Meek’s Cut-off. Written by Jonathan Raymond. Directed by Kelly Reichardt.
I looked forward to Kelly Reichardt’s Meek’s Cutoff with a fair amount of anticipation. Based on previews, this modernist Western looked like a throwback to such classics of foreboding as Werner Herzog’s Aguirre, The Wrath of God and Peter Weir’s Picnic at Hanging Rock—in short, the kind of textured, intensely visual, pensive work that makes folks today yawn and reach for their smart phones. Something, anything to remind us that movies started as a pictorial medium, before the sound and fury and chatter of most fare today, Hollywood and independent.
At least at first, Reichardt delivers the goods. The story of three families trekking west along the Oregon Trail in 1845, Meek’s Cutoff (“cutoff” as in “short cut”) is visualized with a novelist’s care and affection for its subject. As the party’s wagons crawl through an endless, desolate landscape, women in suffocating frocks and bonnets trudge, collecting firewood and warding off boredom and—at times—their sense of futility. Along with the splendid cinematography by Chris Blauvelt, the sound design by Leslie Shatz gives us a feel for the awesome space such journeys challenged, punctuated only by the homely sounds of a squeaky wheel or a hanging pot endlessly clanking against a post. If we experience this film’s vistas and silences as witnesses, not as consumers impatient to be entertained, they do evoke a time and a place (and an indomitable kind of individual) we can hardly imagine today. After all, Reichardt’s pioneer women are the contemporaries of the Brontes on their moors five thousand miles away—except that the ghosts they face are alien ones, and the question of love seems very remote indeed.
Unfortunately, at some point the question of story does tend to assert itself. Meek (Bruce Greenwood) is the grizzled braggart hired by the families to guide them west. The Tetherows (Michelle Williams and Will Patton) are getting the sense that Meek either doesn’t know what he’s doing, or is deliberately leading them to disaster. As the families bicker over the next move, their guide terrifies them with stories of Indian massacres, though it is never quite clear whether he knows what he’s talking about or is just making himself seem more indispensable. Before long a lone Indian (Rod Rondeaux) is captured lurking nearby. Meek wants to shoot him, but the Tetherows trust he will show them the way to the water they desperately need. Will he? If the Indian is saying, it’s only in his own inscrutable language, which Meek professes not to understand.

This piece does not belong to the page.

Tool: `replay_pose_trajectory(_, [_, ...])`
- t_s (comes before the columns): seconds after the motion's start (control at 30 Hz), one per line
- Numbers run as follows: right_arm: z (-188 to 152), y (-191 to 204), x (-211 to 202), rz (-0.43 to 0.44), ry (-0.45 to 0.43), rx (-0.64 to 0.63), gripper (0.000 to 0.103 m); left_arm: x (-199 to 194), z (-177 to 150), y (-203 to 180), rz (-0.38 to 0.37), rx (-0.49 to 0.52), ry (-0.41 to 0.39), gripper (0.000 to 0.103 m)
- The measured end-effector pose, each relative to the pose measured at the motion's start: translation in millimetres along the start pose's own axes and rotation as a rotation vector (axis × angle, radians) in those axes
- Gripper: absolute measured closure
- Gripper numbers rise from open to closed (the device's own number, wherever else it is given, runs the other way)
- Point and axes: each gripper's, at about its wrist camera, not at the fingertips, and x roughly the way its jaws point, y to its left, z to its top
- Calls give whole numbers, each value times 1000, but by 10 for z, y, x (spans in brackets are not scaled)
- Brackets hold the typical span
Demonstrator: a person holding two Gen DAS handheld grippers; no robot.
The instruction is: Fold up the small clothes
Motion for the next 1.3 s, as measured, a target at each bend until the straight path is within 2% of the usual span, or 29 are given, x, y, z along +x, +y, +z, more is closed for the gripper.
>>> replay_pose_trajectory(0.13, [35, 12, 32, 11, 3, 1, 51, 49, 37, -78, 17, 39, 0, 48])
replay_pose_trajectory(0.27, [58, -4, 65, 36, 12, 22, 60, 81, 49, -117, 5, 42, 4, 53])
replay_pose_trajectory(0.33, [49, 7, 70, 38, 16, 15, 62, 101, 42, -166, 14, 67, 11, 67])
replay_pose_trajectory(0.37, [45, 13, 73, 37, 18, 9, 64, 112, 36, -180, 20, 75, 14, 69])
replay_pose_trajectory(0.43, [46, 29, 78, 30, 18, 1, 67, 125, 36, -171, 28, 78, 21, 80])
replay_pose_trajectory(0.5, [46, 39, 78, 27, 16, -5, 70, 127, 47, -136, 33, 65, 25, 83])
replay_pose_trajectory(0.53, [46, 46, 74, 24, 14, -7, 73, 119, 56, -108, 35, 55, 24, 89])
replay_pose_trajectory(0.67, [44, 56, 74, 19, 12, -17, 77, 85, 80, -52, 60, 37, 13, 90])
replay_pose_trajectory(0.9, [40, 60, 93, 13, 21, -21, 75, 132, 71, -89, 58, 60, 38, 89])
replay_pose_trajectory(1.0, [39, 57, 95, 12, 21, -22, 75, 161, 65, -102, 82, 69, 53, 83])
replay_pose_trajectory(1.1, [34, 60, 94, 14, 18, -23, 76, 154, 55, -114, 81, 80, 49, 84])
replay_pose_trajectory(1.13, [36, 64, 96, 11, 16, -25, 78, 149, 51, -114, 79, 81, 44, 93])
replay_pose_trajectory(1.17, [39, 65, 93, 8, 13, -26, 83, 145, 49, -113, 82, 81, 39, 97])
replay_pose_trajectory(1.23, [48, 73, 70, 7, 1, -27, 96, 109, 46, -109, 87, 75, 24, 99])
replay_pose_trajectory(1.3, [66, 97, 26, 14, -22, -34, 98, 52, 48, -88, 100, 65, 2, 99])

Trouble is, neither Reichardt nor screenwriter John Raymond seem to know either. Is it a spoiler to say that a spoiler isn’t possible here, because the movie doesn’t end, it just stops? Indeed, a similar case of cinema interruptus marred Reichardt’s Wendy and Lucy (2008). When the lights came up at my screening, an audible groan came up from the crowd. Reichardt shows a lot of good instincts here, from the way she plays upon and undermines our clichés about “how the West was won”, and her casting of the remarkable Michelle Williams, who looks very much her part. But by presenting a movie entitled “Cutoff” as literally cut off, Reichardt just seems to be playing a cruel joke on her audience.